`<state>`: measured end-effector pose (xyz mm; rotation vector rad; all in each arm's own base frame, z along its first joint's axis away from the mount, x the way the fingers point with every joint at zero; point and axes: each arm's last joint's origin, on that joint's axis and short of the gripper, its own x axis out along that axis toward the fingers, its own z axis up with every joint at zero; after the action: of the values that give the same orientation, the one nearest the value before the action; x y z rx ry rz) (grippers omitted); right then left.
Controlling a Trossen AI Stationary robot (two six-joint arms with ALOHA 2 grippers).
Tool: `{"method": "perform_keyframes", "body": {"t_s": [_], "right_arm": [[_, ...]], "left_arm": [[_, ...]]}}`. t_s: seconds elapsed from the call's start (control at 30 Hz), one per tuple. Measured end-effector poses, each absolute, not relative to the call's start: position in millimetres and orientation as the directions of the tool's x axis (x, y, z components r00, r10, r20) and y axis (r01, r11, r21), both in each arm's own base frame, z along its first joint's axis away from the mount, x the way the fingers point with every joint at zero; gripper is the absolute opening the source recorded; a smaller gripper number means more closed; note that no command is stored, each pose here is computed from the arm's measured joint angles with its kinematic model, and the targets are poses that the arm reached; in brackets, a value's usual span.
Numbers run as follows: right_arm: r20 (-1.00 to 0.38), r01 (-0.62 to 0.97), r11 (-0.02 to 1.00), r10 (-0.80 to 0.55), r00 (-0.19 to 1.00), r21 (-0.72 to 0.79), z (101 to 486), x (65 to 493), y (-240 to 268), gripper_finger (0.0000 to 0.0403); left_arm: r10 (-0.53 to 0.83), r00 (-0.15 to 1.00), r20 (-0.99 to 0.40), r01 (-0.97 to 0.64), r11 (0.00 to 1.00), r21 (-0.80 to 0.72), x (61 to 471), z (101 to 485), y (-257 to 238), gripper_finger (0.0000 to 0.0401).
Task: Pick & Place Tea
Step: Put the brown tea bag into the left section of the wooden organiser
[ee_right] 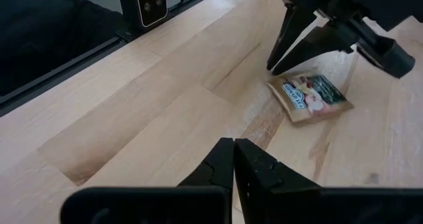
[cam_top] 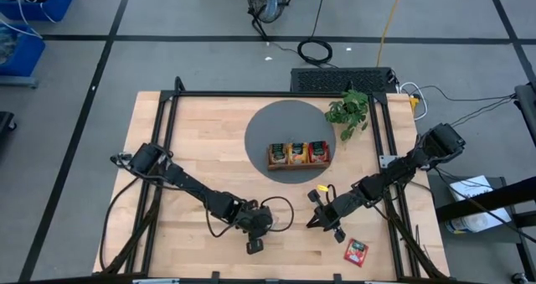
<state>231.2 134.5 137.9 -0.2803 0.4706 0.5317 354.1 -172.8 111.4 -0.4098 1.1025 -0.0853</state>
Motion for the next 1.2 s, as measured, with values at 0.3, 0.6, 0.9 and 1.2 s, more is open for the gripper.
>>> {"method": "perform_keyframes", "body": {"t_s": [0.3, 0.6, 0.9, 1.2], "right_arm": [[-0.49, -0.544, 0.828, 0.421, 0.763, -0.135, 139, 232, 135, 0.0004], [-0.49, -0.543, 0.829, 0.42, 0.764, -0.135, 139, 232, 135, 0.0004], [-0.491, -0.543, 0.829, 0.42, 0.763, -0.135, 138, 232, 135, 0.0004], [-0.457, -0.528, 0.842, 0.428, 0.78, -0.113, 142, 233, 136, 0.0004]], "left_arm": [[-0.219, 0.381, -0.899, -0.176, 0.937, -0.302, 343, 109, -174, 0.0042], [-0.145, 0.376, -0.915, -0.229, 0.943, -0.243, 346, 109, -160, 0.0042], [-0.065, 0.4, -0.914, -0.284, 0.94, -0.191, 351, 108, -146, 0.0042], [-0.069, 0.421, -0.904, -0.223, 0.959, -0.177, 349, 115, -149, 0.0042]]}}
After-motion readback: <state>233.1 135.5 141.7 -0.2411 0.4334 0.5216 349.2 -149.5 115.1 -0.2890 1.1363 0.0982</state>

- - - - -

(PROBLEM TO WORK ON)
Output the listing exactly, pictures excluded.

(RESPONSE FOR THIS EXERCISE)
`<state>`: measured end-effector pose (xyz mm; rotation vector rad; all in each arm's own base frame, z along its first joint's axis away from the mount, x the way the fingers point with every joint at zero; point and axes: each arm's last joint's origin, on that joint's axis and short of the gripper, its own x axis out along that axis toward the fingers, its own z axis up with every joint at zero; after the action: of the values that give the same orientation, the one nearest the value before the action; x y z rx ry rz) (grippers omitted); right then left.
Controlling a Trossen AI Stationary robot (two six-joint arms with ALOHA 2 grippers).
Tool: `{"method": "perform_keyframes", "body": {"t_s": [_], "right_arm": [[_, ...]], "left_arm": [[_, ...]]}}`. t_s: seconds elapsed from the call's start (control at 30 Hz), one per tuple. Measured end-effector poses, each absolute, not relative to the call's start: position in millimetres and orientation as the directions of the tool's x axis (x, y, z components r00, r10, r20) and y axis (r01, r11, r21), both in each arm's own base frame, z along its first joint's axis away from the mount, x the way the fingers point with every joint at zero; gripper is the absolute opening the source recorded; a smaller gripper number means more closed; note that no command is stored, each pose here is computed from the arm's measured joint angles with its kinematic model, and the targets are poses that the arm reached; in brackets, a value's usual span.
Numbers run as follows: right_arm: r20 (-1.00 to 0.38), r01 (-0.62 to 0.97), r11 (-0.02 to 1.00), r10 (-0.80 to 0.55), r00 (-0.19 to 1.00), r21 (-0.72 to 0.79), z (101 to 486), x (65 to 493), y (-240 to 268), gripper_finger (0.0000 to 0.0403); left_arm: r10 (-0.53 to 0.83), r00 (-0.15 to 1.00), r20 (-0.99 to 0.40), r01 (-0.97 to 0.64), r11 (0.00 to 1.00), r21 (-0.80 to 0.72), x (61 to 471), z (101 to 485), y (-257 to 238), gripper_finger (0.0000 to 0.0401).
Task: Pick & Place Tea
Step: Put the brown tea bag into the left section of the wooden organiser
[ee_right] 
[cam_top] 
<state>231.2 134.5 137.9 -0.2803 0.4706 0.5317 354.1 -172.8 111.4 -0.4098 1.1025 -0.0853</state>
Motion for the next 1.2 s, as measured, with values at 0.3, 0.6, 0.9 and 1.2 s, more is open for the gripper.
>>> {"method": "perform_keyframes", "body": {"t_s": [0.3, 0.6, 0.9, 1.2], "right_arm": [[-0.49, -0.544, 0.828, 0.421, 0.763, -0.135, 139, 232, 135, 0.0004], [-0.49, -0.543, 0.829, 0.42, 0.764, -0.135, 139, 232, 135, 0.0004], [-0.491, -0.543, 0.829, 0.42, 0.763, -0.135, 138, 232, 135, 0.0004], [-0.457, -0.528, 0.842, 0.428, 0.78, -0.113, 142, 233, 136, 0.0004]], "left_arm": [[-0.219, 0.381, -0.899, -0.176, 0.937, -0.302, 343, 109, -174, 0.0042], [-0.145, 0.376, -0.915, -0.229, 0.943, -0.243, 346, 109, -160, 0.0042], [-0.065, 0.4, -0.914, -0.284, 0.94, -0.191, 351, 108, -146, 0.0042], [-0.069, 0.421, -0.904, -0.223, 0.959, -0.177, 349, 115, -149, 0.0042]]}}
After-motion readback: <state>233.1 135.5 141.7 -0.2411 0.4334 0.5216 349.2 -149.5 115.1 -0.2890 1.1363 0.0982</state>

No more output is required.